Effect of a dietary intervention including minimal and unprocessed foods, high in natural saturated fats, on the lipid profile of children, pooled evidence from randomized controlled trials and a cohort study

Rosanne Barbra Hendriksen, Ellen JosΓ© van der Gaag

Abstract Aim

To study the possible effects of a dietary intervention with minimal and unprocessed foods, high in natural saturated fats on the lipid profile and body mass index of children.

Method

This study combines three intervention studies; one non-randomized retrospective cohort study and two randomized controlled trials, to a pooled analysis.
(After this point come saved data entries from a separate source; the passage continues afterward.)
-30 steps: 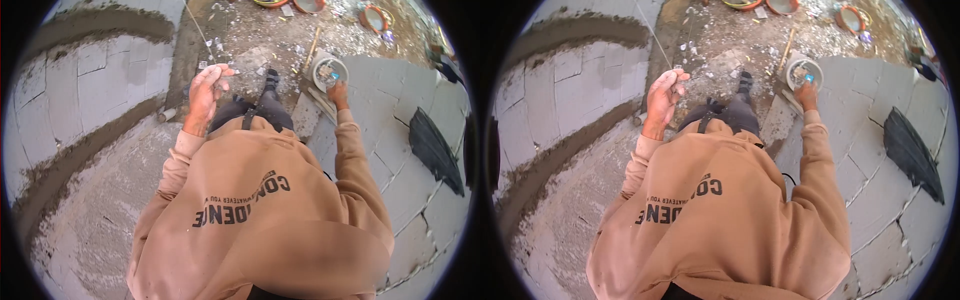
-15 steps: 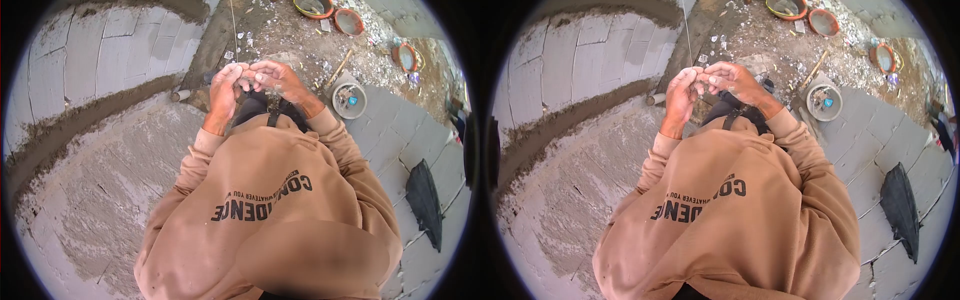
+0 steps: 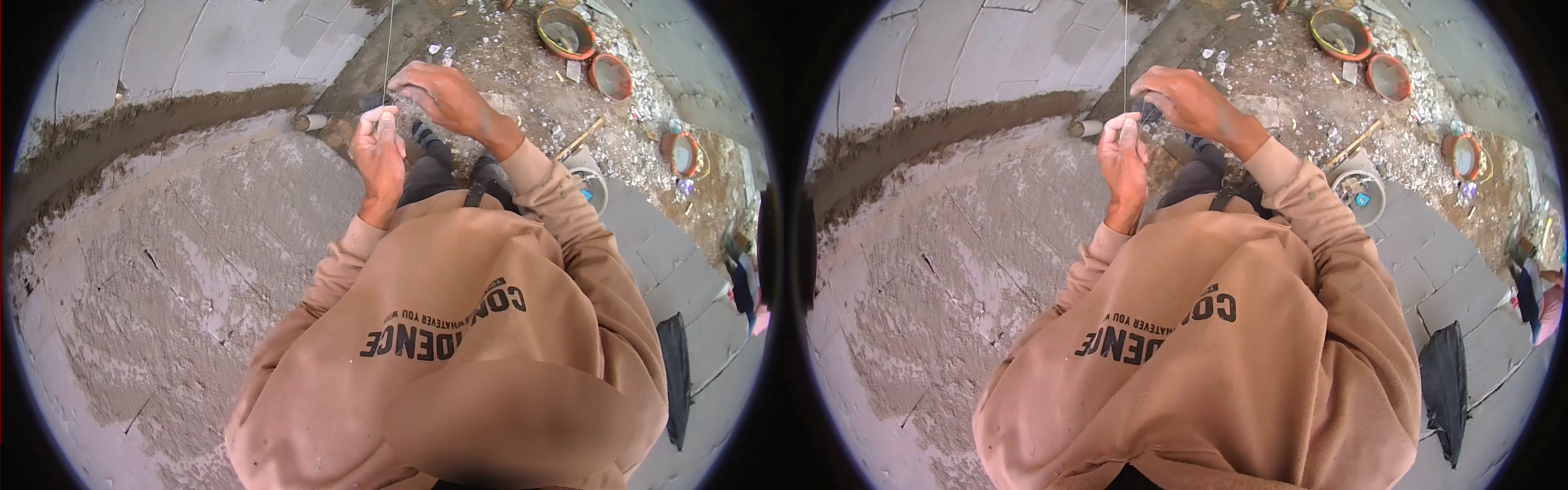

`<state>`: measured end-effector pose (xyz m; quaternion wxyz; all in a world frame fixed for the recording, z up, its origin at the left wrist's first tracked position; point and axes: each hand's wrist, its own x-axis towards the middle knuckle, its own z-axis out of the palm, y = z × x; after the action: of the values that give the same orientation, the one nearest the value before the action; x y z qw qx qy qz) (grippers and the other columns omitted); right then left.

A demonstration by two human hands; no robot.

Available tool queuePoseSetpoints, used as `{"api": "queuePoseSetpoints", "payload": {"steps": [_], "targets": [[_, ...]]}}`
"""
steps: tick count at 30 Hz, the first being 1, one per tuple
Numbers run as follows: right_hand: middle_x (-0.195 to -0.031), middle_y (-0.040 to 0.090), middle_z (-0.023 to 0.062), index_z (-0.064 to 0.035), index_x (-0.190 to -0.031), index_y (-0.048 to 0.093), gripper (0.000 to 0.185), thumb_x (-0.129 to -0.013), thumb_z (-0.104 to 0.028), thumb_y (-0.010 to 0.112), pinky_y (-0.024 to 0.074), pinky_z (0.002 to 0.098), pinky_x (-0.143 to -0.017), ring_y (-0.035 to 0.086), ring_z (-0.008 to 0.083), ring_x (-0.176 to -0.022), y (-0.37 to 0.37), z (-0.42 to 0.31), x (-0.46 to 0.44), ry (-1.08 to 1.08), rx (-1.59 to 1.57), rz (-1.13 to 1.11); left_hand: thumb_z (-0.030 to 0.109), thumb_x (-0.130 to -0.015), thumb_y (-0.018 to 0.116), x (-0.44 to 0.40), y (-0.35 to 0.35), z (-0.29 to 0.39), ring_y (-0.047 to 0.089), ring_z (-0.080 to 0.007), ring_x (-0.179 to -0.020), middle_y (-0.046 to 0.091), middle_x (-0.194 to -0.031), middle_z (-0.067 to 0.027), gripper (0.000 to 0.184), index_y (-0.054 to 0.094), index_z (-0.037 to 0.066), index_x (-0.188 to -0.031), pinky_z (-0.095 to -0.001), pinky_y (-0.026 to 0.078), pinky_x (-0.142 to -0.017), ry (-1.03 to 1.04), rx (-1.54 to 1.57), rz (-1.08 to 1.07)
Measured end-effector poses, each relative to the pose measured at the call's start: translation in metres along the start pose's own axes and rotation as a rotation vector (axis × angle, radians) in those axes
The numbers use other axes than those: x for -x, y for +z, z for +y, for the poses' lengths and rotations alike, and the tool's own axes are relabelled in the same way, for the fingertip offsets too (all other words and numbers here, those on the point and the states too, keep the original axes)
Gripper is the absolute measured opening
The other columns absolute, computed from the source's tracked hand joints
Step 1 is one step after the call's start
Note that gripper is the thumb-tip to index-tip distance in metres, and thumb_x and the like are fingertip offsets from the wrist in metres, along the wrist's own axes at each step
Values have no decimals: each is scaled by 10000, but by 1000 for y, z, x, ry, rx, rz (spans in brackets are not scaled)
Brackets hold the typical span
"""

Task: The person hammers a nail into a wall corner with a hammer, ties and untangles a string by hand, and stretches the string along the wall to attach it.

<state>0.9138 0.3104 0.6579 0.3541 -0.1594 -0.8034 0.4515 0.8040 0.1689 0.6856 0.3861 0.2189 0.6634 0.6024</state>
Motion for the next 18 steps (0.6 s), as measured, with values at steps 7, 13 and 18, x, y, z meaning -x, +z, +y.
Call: {"api": "queuePoseSetpoints", "payload": {"steps": [7, 13, 18], "targets": [[-1053, 653, 178, -9, -1152, 631, 223, -966, -129, 600, 501, 438, -861, 620, 382, -974, 42, 3, 0, 12, -133, -51, 131, -1050, 544, 6, -37, -5, 442, -24, -512, 646, -886, -16, 137, 636, 30, -1062, -204, 352, -447, -81, 22, 153], [-960, 648, 142, 15, -1014, 673, 227, -985, -191, 580, 498, 430, -817, 634, 337, -882, 49, -10, 26, 159, -157, -275, 145, -1051, 546, 8, -45, -5, 448, -26, -524, 664, -970, -25, 145, 634, 31, -1066, -202, 355, -459, -85, 4, 145], [-910, 662, 160, 0, -1061, 661, 189, -927, -84, 557, 534, 396, -827, 695, 326, -916, 54, -17, 38, 321, -384, -201, 128, -1021, 566, 13, -44, -8, 357, -29, -491, 448, -611, 60, 109, 640, 62, -1067, -212, 273, -456, -122, 33, 129]]}}
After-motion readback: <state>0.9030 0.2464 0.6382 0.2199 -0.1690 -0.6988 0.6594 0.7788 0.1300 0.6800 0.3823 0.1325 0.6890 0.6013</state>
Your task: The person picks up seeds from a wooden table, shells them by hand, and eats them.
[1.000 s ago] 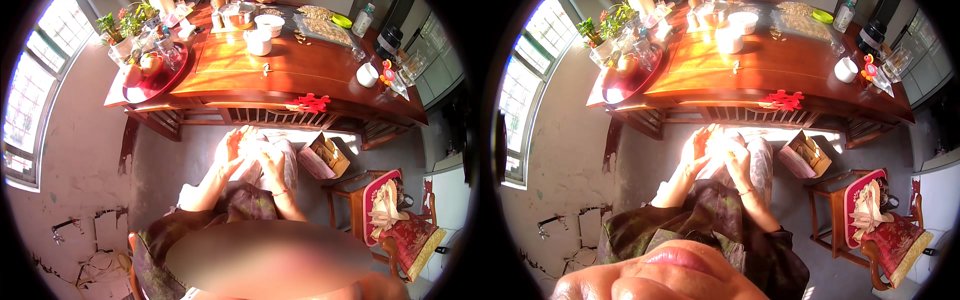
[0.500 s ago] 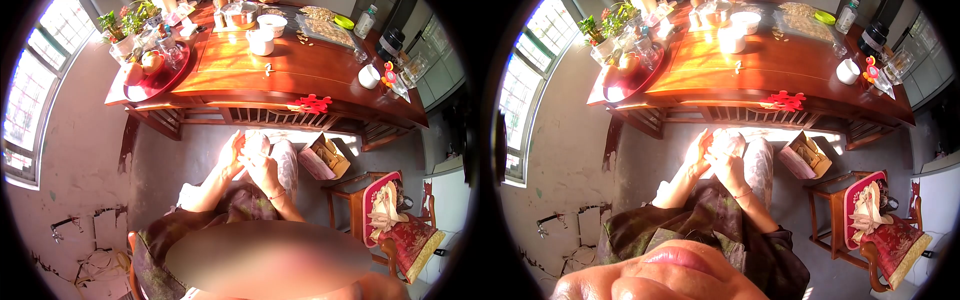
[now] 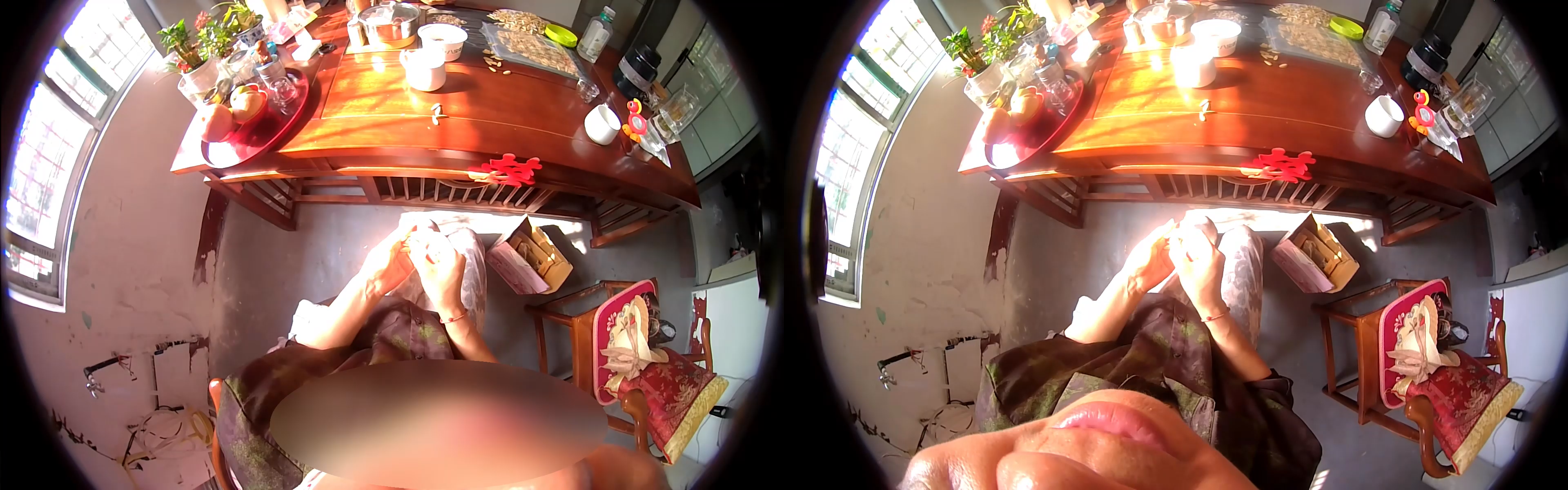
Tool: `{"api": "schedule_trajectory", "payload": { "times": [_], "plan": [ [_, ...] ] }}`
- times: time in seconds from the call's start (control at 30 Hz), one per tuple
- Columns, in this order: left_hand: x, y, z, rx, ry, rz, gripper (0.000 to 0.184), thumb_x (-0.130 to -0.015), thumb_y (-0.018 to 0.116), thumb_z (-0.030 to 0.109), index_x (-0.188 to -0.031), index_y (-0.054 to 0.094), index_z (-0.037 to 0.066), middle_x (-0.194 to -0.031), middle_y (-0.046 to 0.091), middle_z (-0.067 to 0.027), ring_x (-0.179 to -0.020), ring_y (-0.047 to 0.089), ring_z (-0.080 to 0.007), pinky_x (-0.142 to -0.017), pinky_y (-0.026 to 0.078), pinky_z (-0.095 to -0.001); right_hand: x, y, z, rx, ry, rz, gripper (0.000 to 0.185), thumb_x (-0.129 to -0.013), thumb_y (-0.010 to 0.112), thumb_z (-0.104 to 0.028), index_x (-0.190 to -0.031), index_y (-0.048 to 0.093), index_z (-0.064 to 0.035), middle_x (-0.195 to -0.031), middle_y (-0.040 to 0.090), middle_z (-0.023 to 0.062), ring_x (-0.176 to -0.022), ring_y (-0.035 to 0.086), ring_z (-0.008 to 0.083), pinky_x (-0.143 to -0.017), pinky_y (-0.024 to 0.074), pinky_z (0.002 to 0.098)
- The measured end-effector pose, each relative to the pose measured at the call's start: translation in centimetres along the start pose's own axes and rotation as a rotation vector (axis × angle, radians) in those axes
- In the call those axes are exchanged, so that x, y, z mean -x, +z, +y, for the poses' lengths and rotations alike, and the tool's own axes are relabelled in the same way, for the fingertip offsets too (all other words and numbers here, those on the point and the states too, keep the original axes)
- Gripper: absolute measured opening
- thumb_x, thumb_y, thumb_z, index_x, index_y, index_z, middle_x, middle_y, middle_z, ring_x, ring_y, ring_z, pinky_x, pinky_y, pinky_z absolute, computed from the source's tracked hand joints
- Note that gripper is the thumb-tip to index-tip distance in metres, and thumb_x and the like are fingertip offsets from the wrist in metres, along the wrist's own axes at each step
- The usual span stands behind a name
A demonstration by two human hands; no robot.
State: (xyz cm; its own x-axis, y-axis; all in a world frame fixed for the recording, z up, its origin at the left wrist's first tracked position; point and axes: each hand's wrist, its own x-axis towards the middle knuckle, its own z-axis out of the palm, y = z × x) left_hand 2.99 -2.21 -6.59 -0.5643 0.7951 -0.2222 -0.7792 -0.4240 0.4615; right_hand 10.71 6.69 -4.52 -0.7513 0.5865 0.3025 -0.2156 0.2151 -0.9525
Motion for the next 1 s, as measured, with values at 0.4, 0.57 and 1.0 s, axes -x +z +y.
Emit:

The intervention group received a dietary intervention of minimal and unprocessed foods for three to six months, consisting of five times per week green vegetables, three times per week beef, daily 200–300 mL whole cow’s milk (3.4% fat) and whole dairy butter (80% fat) on each slice of bread. The control group continued their usual dietary habits. Raw data of the three intervention studies where combined into one single dataset for data analysis, using mixed effects analysis of covariance to test the effects of the dietary advice on the main study outcomes, which are measurements of the lipid profile.

Results

In total, 267 children aged 1 to 16 years were followed. 135 children were included in the intervention group and 139 children in the control group. Characteristics (age, gender and follow-up period) were equally distributed between the groups at baseline. In the intervention group HDL-cholesterol increased significantly from 1.22 mmol/L, 95% confidence interval (CI) 1.14–1.32 to 1.42 mmol/L 95% CI 1.30–1.65 (p = 0.007). The increase over time in HDL cholesterol in the intervention group was significantly different compared to the increase in the control group (from 1.26 mmol/L, 95% CI 1.19–1.35, to 1.30 mmol/L, 95% CI 1.26–1.37) (p = 0.04). Due to the increased HDL concentration in the intervention group, the total cholesterol/HDL cholesterol ratio decreased significantly from 3.70 mmol/L, 95% CI 3.38–3.87, to 3.25 mmol/L, 95% CI 2.96–3.31 (p = 0.05).

Conclusion

Consumption of minimal and unprocessed foods (high in natural saturated fats) has favourable effects on HDL cholesterol in children. Therefore, this dietary advice can safely be recommended to children.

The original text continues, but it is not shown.